The most closely watched economic report each month is the “Jobs Report” on the first Friday. Today’s report was surprisingly strong, with 943 thousand new jobs created last month, a hundred thousand more than expected. Plus, we learned that the number of jobs created in May and June were even more than we realized. The unemployment rate dropped to 5.4%, a post-pandemic low, pushing average hourly earnings up 0.4% in one month, which suggests more inflation. With all the “Help Wanted” signs, maybe today’s report shouldn’t be so surprising, but it is!
The only negative is that the “girl-cession” continues, with comparatively few women returning to the work force. Hopefully, the re-opening of school and the re-staffing of day care facilities will bring them back within a few months.
Of course, this report is always significant if you’re looking for a job or looking to fill a job, but it is more significant that this report is a clear message to the Fed that it is time to “slow down” and allow interest rates to “normalize” or move up slowly. Whenever the Fed makes a directional change in interest rates, the stock market tends to over-react. When rates go up, the stock market usually goes down, but only for a while, before the bargain-hunters push it back up again.
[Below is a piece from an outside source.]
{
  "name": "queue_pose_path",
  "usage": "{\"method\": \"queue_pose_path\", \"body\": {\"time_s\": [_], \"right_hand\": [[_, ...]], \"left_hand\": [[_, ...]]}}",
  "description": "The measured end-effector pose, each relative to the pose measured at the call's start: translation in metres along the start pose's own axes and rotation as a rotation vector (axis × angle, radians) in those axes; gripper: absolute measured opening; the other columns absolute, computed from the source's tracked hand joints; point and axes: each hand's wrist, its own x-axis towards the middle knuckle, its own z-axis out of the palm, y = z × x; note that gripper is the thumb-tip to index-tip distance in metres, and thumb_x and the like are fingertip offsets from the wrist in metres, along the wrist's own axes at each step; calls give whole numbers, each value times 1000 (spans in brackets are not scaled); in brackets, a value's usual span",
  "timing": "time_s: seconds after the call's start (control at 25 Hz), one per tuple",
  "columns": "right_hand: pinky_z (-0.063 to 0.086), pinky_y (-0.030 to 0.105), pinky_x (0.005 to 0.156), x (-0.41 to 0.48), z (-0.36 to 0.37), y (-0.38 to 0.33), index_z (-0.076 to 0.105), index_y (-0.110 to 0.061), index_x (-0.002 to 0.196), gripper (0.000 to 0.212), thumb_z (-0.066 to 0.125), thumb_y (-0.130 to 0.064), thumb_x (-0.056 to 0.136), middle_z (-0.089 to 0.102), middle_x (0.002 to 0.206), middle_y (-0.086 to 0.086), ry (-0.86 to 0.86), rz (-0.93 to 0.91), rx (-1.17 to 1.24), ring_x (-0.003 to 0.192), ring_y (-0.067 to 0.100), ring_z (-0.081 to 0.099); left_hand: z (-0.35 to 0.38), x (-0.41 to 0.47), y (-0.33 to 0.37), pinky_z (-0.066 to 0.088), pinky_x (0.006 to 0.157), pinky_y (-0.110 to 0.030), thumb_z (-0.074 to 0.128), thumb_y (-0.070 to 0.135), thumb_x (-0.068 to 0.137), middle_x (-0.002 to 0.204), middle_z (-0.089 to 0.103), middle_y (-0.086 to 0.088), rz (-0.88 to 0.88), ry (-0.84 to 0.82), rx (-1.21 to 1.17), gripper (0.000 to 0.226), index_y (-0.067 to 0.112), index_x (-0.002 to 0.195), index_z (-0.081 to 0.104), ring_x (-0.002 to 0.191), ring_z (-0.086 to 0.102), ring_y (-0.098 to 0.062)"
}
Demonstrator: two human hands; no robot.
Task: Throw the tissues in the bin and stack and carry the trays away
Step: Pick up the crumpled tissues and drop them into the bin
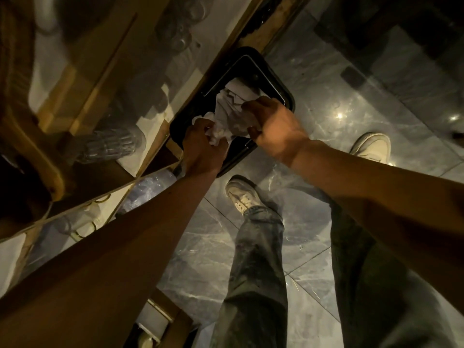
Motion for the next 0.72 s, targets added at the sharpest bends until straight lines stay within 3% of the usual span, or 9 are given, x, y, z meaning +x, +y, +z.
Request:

Before the Fed raises interest rates, they will first reduce “quantitative easing” or the buying $160 billion in Treasury bonds and mortgage-backed securities each month. Before today, most analysts believed the Fed would not begin reducing or tapering those purchases until early next year. Now, I expect that may begin in the fourth quarter of this year.
During normal a period of rising interest rates, tech stocks under-perform, while value stocks (think: consumer staples) out-perform.